Zu weiteren Maßnahmen zur Umsetzung des Gesamtkonzepts klimafreundliche Nutzfahrzeuge: Task ForcesBackcasting“ als Grundlage für den Infrastruktur-Roll-out

Neben den drei Innovationsclustern startet das BMVI für die drei Technologien (Batterie, Brennstoffzelle Wasserstoff und Dynamisches Laden) Task-Forces zusammen mit zentralen Akteuren aus der Praxis. Hier werden insbesondere notwendige Planungs-, Genehmigungs- und Entscheidungsschritte für den Roll-Out der jeweiligen Infrastrukturen definiert:

a) Task-ForceBackcasting Ladeinfrastruktur für batterieelektrische Lkw“: Start im Juni 2021 und erste Arbeitsgruppen derzeit laufen

b) Task-Force „Dynamisches und stationäres Laden mithilfe der Oberleitungstechnologie“: Zur Interessenbekundung.
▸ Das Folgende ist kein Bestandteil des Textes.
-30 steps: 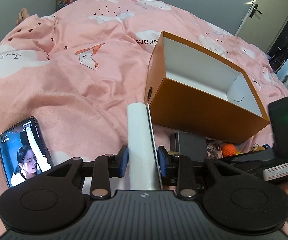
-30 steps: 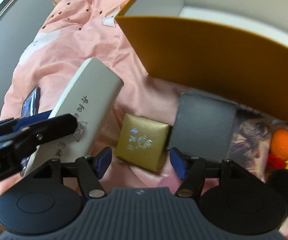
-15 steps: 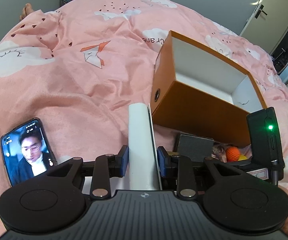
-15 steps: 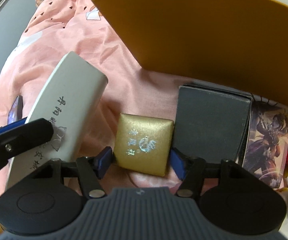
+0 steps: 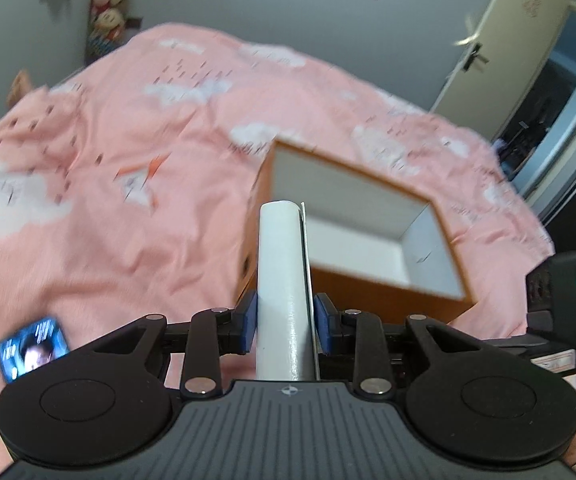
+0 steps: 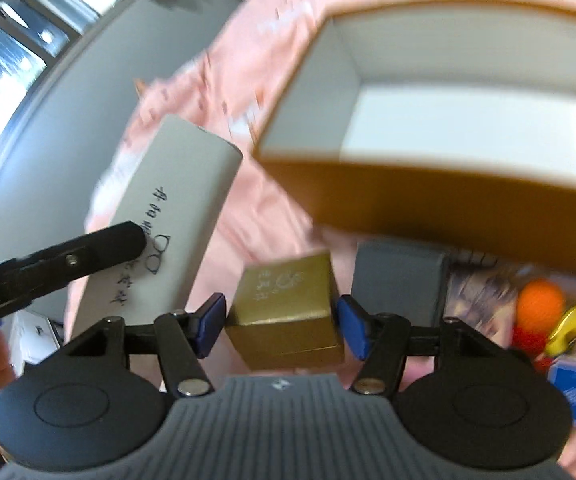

c) Task-ForceBackcasting Wasserstofftankinfrastruktur“: Start in Kürze

Zu den Klimazielen
Gemäß dem Bundes-Klimaschutzgesetz müssen die CO2-Emissionen im Verkehr bis 2030 um 48 % gegenüber 1990 sinken. Für den schweren Straßengüterverkehr ist im Klimaschutzprogramm 2030 der Bundesregierung festgelegt, dass 2030 ein Drittel der Fahrleistung elektrisch oder auf Basis strombasierter Kraftstoffe erfolgen soll. Derzeit verursacht der Straßengüterverkehr etwa ein Drittel der CO2-Emissionen des Verkehrssektors.